## AIM OF THE TASK
The lines to return are those below that contain the word "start".

## INFORMATION PROVIDED
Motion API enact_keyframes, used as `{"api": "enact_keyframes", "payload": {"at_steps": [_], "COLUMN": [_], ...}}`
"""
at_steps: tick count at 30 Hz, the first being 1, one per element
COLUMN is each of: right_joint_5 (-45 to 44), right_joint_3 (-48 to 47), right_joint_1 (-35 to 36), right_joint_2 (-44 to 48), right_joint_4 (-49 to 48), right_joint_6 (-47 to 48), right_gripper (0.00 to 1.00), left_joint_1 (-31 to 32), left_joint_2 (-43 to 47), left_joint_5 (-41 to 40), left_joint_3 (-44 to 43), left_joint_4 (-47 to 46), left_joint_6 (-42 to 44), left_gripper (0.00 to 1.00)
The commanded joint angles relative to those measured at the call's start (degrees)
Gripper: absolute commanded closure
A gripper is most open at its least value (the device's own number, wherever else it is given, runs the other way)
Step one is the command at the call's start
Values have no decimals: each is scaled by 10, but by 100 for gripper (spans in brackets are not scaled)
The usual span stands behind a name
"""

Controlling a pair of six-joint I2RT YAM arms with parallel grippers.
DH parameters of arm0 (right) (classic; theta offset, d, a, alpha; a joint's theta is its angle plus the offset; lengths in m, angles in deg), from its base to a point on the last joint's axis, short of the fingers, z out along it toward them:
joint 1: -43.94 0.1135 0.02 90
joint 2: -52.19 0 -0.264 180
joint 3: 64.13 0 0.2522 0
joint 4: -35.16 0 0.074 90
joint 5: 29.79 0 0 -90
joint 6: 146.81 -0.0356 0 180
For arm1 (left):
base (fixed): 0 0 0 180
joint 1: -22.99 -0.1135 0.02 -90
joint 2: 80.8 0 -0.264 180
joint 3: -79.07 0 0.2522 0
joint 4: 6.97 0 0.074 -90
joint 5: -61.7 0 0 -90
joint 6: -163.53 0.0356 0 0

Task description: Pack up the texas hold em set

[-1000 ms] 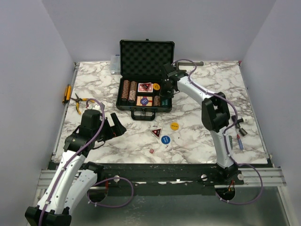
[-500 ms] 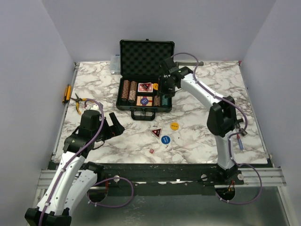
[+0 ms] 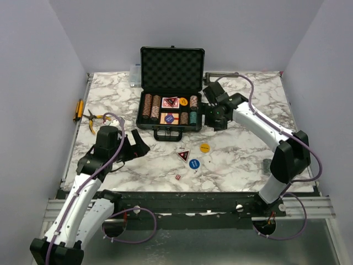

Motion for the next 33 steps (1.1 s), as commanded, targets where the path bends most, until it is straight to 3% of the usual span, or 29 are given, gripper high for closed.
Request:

## THE ANSWER
The commanded joint angles relative to those measured at the call's start (degrees)
Step one is the command at the call's start

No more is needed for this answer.